Duvido que me façam uma pergunta dessas, mas se me permitirem dizer, a maneira de melhorar começa em ser criativo.
A mudança parte de quem contrata, ou seja, de quem lidera. Líderes de equipes de TI em grandes empresas normalmente não se interessam muito por processos seletivos. Normalmente terceirizam ou fatiam o processo entre vários setores da empresa, tornando a experiência do processo seletivo o calvário tortuoso costumeiro: entrevista de perguntas com uma psicóloga, entrevista de perguntas com alguém da área técnica, um teste feito no papel, mais algum teste que a empresa julgar importante, e talvez, se a empresa for muito camarada, uma devolutiva. Ah, o processo leva vários dias, a maioria das empresas só realiza as etapas em horário comercial e de forma presencial, e é bastante comum algumas etapas levarem várias horas, como a tal prova em papel. Já fui a entrevistas que nem café e água ofereciam.
Desolador.
É assim porque as empresas se interessam mais não pela sua capacidade de produzir, mas pela capacidade dela de te manter sob controle e aceitar caprichos da gestão sem reclamar. E é por isso que eu não passo na maioria das entrevistas que faço, que não são poucas.

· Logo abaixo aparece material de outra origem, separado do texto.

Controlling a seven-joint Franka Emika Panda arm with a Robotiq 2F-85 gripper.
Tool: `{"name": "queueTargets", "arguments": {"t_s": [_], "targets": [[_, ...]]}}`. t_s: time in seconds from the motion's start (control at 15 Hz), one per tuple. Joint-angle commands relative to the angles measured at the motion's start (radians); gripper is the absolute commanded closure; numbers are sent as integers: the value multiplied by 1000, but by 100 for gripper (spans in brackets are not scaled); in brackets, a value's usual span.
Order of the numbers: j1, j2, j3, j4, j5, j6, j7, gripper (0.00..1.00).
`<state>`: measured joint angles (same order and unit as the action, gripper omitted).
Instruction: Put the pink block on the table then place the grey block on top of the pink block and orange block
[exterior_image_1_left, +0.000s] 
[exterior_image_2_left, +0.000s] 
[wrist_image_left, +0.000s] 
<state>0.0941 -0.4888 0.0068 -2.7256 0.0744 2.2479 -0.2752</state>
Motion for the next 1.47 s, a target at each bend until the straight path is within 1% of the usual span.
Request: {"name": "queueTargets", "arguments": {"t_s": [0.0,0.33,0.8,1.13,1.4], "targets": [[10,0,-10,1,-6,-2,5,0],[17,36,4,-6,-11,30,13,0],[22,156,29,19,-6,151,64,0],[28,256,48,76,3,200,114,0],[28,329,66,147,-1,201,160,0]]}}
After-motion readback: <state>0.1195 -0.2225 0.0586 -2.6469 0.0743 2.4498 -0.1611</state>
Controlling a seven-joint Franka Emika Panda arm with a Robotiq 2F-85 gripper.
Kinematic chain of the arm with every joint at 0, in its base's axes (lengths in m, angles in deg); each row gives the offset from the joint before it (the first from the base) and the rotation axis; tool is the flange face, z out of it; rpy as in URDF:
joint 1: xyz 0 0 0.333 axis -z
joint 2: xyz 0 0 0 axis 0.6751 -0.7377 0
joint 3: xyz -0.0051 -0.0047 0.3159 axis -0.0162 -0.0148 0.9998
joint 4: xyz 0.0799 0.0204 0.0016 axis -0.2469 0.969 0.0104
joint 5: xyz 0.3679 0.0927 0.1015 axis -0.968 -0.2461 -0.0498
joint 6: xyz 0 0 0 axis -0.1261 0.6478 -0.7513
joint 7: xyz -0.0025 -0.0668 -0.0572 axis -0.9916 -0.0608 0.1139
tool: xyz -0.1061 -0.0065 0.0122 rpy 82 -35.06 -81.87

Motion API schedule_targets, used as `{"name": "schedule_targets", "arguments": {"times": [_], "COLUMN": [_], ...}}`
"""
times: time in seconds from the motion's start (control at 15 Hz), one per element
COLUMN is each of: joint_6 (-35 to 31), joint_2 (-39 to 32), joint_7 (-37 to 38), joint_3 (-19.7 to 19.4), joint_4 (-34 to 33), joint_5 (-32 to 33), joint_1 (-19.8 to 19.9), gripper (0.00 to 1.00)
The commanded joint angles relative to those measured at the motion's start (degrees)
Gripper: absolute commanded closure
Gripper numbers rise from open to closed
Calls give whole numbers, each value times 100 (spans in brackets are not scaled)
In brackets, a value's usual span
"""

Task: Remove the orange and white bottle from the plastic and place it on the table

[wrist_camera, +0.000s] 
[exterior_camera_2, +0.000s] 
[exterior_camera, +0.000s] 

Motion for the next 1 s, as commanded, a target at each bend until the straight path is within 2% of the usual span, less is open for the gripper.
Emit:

A solução que encontrei foi empreender. Virei consultor. Hoje em dia, bato na porta de algumas empresas, vasculho o sistema delas e aponto os problemas, me oferecendo para resolvê-los. Sem chefe. Sem líder. Apenas clientes.
Ainda, tenho uma ideia para o futuro. A escrita de um produto. Devo falar sobre isso nos próximos textos.
É difícil no começo? Sim, muito. Empreender no Brasil não é fácil. Demoram a aparecer processos em que tenho a possibilidade de contratar. Quando aparecem, tento pelo menos não fazer a avaliação de modo tortuoso, à moda tradicional. Prefiro conhecer as pessoas, me admirar com o conhecimento delas e me preocupar com o que é importante, que é fazer bons sistemas.